2006-May-25 15:15 UTC

head link

[Ferret-talk] Ferret slow after a while

This is actually content from the customer''s database. Most of the 
content in the database is real (it''s actually in live deployment). 
Problem seems to be that they have created a number of test pages in the 
beginning that is still there.

How do I as a developer ensure that the content isn''t of a form that 
Ferret chokes on? I mean, even if I take the test data out now, I cannot 
guarantee someone else will put similar data into the database again. 
Then it''s me, the developer, who will take the blame when search
isn''t
working.

It must be possible to either:

- Somehow test the data before indexing to ensure it''s not
"deadly"
- The indexing algorithm should skip after a (configurable) time if
it''s
stuck on a small chunk of data.

(or something like it)

Would it help in this case to replace <html>-tags with spaces (as those 
aren''t significant anyway)?

Regards
Marcus

ps.
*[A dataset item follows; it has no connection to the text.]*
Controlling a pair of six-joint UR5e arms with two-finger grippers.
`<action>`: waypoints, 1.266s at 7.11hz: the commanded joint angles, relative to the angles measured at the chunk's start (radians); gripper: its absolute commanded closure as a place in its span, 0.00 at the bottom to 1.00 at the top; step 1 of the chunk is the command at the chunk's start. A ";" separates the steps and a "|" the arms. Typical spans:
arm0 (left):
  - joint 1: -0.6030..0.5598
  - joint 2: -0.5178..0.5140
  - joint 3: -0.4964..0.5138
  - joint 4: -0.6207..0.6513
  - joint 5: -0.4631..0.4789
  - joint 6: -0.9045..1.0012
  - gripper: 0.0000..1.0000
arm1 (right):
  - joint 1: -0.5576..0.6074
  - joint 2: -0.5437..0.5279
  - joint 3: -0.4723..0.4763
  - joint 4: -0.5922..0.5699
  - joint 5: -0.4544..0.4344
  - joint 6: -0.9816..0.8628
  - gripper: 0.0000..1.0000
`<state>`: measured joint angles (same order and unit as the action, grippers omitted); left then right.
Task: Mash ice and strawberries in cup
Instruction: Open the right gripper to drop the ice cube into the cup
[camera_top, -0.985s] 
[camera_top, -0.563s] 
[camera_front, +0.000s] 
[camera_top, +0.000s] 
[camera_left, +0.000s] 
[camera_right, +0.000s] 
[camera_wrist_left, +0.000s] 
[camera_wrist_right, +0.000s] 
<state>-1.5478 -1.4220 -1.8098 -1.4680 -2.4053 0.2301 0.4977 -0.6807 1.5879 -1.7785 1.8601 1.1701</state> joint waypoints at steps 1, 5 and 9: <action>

Thanks for the comments.

-- 
Posted via http://www.ruby-forum.com/.

Marcus Andersson

2006-May-25 15:23 UTC

head link

[Ferret-talk] Ferret slow after a while

Marcus Andersson wrote:> 
> Would it help in this case to replace <html>-tags with spaces (as
those
> aren''t significant anyway)?
Answering to myself here: No, it don''t (after testing...)

Marcus

-- 
Posted via http://www.ruby-forum.com/.

Marcus Andersson

2006-May-25 16:21 UTC

head link

[Ferret-talk] Ferret slow after a while

More testing:

This document (with several fields in it) took 15 seconds to index:
Field: new item
Field: Presentationsmaterial
Field: Ppt-presentationer
Field: &nbsp;
Field: new item
Field: new item
Field: new item

A bit long for that little content if you ask me. I have several similar 
documents that take a lot of time ("new item" is an ugly default value
that all content items get from the beginning, don''t ask me why, does
it
affect indexing speed when a lot of documents contains similar tokens?).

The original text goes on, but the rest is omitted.